▸ **Task directions**: Look below for the line with "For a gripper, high" and the line with "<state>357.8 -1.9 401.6"; repeat exactly those two lines and all lines between them, but no pictures.

▸ **Given information**:

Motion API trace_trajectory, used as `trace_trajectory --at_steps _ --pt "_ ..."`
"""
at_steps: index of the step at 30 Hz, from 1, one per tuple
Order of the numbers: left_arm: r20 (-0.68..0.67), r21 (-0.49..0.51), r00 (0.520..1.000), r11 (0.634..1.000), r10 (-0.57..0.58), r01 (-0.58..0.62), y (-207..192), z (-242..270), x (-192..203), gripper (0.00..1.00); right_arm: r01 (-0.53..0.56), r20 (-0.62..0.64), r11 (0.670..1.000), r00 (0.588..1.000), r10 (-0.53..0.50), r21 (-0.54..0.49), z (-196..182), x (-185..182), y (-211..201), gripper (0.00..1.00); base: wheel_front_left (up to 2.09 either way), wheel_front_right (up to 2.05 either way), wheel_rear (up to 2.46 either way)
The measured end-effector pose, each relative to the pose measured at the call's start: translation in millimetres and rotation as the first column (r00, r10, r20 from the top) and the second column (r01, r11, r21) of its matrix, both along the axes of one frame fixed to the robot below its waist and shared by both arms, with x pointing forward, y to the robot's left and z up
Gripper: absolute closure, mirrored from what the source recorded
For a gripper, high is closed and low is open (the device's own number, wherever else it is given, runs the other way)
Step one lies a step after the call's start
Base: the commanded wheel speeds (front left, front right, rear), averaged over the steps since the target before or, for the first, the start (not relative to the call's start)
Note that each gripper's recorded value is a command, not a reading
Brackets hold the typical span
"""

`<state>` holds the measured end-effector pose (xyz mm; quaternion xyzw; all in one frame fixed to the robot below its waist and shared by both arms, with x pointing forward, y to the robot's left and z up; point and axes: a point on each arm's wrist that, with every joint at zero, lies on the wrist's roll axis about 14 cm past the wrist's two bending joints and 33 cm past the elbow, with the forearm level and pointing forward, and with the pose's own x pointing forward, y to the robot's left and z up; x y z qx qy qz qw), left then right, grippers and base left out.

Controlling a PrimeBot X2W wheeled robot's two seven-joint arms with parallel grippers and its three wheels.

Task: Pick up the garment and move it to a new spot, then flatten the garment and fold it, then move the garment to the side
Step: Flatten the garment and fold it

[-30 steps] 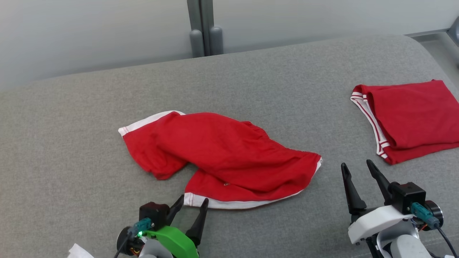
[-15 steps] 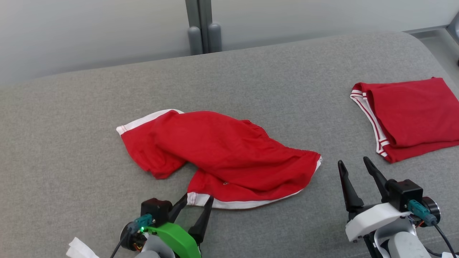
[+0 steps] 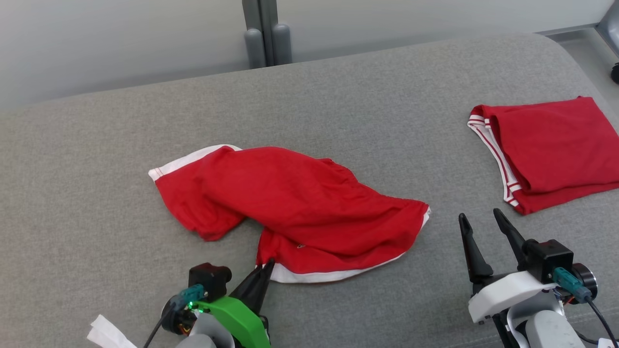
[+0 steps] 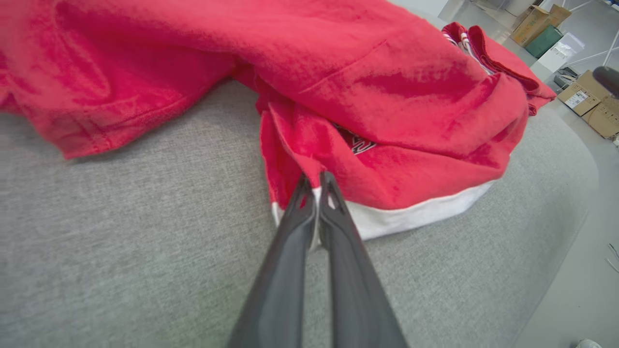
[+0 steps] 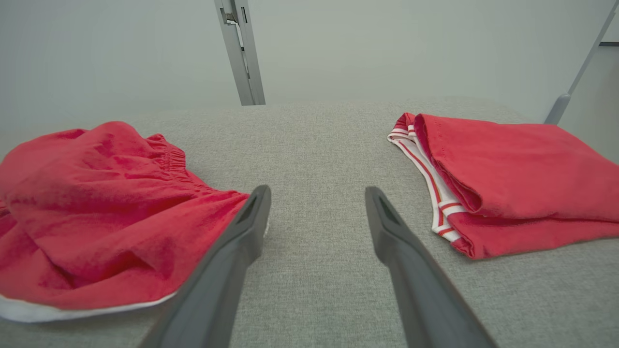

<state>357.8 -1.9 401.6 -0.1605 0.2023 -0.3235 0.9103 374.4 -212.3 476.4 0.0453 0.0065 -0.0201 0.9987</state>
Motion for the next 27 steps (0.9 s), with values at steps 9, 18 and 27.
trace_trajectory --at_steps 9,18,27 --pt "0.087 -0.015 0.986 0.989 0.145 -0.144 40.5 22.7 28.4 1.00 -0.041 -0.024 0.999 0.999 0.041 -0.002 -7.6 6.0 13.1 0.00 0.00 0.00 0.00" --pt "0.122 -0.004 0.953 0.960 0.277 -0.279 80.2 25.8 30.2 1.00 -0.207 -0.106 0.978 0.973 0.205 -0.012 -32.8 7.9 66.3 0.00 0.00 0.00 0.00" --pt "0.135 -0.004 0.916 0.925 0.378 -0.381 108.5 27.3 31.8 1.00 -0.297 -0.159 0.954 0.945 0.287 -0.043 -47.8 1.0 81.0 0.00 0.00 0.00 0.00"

▸ **Written response**:
For a gripper, high is closed and low is open (the device's own number, wherever else it is given, runs the other way)
Step one lies a step after the call's start
Base: the commanded wheel speeds (front left, front right, rear), averaged over the steps since the target before or, for the first, the start (not relative to the call's start)
Note that each gripper's recorded value is a command, not a reading
Brackets hold the typical span
"""

`<state>` holds the measured end-effector pose (xyz mm; quaternion xyzw; all in one frame fixed to the robot below its waist and shared by both arms, with x pointing forward, y to the robot's left and z up; point and axes: a point on each arm's wrist that, with every joint at zero, lies on the wrist's roll axis about 14 cm past the wrist's two bending joints and 33 cm past the elbow, with the forearm level and pointing forward, and with the pose's own x pointing forward, y to the robot's left and z up; x y z qx qy qz qw), left then right, grippers and base left out.

Controlling a PrimeBot X2W wheeled robot's two seven-joint arms with parallel grippers and its three wheels.

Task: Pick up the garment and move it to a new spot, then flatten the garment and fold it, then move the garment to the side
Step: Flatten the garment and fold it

[-30 steps] 
[-15 steps] 
[+0 steps] 
[+0 steps] 
[+0 steps] 

<state>357.8 -1.9 401.6 -0.1605 0.2023 -0.3235 0.9103 374.4 -212.3 476.4 0.0453 0.0065 -0.0201 0.9987</state>

Output for the exercise is now complete.